NEW YORK (CNNMoney) -- The pace of home building rose to its highest level in more than four years in October, according to a government reading issued Tuesday.
The Census Bureau report showed builders started work at an annual pace of 894,000 homes last month, up 3.6% from the pace in September. Economists surveyed by Briefing.com had forecast a slight slowing in building.
The stronger-than-expected report came because of a surge in construction of buildings with five or more residences in them. Single-family home starts remained little changed from September. But the September and October readings were the two best months for single-family home starts since 2008 as well.
Applications for building permits slipped 2.7% to an annual pace of 866,000. Despite that decline, the October reading was stronger than any other month other than September over the course of the last four years.

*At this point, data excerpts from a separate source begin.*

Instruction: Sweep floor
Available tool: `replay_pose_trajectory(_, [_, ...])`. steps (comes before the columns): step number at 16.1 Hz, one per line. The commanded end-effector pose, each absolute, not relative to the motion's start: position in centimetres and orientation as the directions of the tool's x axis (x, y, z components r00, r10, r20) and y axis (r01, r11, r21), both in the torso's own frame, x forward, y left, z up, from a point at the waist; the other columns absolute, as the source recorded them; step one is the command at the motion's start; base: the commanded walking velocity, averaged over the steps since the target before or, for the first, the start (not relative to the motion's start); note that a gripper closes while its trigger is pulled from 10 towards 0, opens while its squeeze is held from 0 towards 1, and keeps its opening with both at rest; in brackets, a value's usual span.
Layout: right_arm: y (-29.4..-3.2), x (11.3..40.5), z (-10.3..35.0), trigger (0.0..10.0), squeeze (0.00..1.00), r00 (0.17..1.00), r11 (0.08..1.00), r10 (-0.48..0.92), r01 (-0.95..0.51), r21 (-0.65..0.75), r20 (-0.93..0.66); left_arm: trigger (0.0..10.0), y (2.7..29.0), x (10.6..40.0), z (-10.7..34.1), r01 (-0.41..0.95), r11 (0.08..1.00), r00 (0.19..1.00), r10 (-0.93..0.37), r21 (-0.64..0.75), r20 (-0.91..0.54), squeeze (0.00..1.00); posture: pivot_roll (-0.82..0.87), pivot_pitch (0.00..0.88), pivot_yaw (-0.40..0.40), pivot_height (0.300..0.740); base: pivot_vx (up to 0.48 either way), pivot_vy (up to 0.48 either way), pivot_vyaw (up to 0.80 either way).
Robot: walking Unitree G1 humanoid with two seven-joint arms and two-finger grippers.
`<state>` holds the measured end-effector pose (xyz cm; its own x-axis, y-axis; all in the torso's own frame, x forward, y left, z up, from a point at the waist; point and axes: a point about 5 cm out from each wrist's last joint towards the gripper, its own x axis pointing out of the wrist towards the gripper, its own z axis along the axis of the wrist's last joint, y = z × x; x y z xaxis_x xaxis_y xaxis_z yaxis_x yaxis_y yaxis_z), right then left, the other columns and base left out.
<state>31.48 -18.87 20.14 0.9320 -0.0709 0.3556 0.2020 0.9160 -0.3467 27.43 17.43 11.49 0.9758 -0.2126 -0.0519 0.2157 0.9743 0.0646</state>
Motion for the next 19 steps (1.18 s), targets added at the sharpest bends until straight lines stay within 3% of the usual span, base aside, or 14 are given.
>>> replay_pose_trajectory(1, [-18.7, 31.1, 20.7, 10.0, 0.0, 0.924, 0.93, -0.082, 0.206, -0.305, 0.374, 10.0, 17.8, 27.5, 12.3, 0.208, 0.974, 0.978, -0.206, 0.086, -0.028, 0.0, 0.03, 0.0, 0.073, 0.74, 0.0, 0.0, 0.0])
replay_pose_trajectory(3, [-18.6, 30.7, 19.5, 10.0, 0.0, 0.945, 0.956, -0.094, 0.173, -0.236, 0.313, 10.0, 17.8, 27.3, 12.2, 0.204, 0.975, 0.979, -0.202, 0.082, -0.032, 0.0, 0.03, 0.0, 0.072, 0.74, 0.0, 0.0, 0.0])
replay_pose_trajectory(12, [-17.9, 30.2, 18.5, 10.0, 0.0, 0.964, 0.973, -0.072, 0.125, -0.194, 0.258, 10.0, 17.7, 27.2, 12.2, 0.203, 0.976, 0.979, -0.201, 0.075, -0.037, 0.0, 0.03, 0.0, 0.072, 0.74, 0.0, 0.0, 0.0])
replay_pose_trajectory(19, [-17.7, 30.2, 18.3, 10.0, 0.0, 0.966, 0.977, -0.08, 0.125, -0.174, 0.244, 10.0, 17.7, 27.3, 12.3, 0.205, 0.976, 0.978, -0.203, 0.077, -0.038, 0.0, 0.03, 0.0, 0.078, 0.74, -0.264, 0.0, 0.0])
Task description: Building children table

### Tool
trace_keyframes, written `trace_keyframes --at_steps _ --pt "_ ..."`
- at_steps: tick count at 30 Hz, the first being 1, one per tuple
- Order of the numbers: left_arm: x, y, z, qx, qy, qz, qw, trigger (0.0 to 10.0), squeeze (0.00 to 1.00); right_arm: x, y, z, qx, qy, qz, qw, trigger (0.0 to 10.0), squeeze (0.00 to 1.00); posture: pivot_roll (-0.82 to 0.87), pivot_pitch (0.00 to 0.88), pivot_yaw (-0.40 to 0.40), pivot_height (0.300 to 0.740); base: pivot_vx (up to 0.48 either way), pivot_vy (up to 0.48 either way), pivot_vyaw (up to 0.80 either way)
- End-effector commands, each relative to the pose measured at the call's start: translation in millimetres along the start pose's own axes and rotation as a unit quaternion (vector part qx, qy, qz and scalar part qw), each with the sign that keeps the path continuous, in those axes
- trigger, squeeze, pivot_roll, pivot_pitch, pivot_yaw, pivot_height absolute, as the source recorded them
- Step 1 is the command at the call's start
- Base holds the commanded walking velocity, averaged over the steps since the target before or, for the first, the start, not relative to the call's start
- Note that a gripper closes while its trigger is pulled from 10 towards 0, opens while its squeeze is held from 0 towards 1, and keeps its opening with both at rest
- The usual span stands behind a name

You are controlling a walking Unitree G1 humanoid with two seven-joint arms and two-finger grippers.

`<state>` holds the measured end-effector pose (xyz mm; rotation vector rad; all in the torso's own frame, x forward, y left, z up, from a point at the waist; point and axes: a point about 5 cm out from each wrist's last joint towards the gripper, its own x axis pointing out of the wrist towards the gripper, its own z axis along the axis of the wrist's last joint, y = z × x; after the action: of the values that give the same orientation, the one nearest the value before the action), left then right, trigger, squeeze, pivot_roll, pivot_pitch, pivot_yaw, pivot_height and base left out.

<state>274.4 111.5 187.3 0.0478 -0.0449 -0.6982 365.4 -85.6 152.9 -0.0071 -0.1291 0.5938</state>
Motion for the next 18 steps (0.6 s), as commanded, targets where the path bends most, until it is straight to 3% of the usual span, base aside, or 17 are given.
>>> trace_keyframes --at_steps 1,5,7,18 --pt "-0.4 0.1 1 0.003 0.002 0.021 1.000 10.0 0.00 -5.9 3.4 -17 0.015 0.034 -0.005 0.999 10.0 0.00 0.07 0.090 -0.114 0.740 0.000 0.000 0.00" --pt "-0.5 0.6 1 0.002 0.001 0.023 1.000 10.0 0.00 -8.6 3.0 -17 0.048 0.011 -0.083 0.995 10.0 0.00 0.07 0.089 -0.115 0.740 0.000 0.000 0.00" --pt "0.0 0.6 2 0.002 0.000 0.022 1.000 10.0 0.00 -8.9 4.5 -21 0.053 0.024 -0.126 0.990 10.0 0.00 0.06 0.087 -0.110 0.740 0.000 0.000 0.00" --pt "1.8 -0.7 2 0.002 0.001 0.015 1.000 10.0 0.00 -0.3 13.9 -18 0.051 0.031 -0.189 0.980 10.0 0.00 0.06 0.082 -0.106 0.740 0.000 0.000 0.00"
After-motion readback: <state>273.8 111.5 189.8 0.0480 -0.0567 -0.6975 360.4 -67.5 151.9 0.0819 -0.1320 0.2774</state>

The housing market has been showing numerous signs of recovery in recent months. Demand for homes have been helped by mortgage rates at record lows.
The Federal Reserve's decision to buy $40 billion in mortgages every month is likely to keep rates low for the foreseeable future. The low mortgage rates, coupled with affordable housing prices and an improving jobs market have helped to restart home sales.
Foreclosures have fallen to a five-year low, reducing the supply of distressed homes available on the market. And four years of depressed levels of home building have cut the supply of new homes on the market to nearly record lows, according to a separate government report.
All these factors have helped to lift home prices and get builders back building again. So Tuesday's report is just one more sign that the long-awaited housing recovery is taking hold.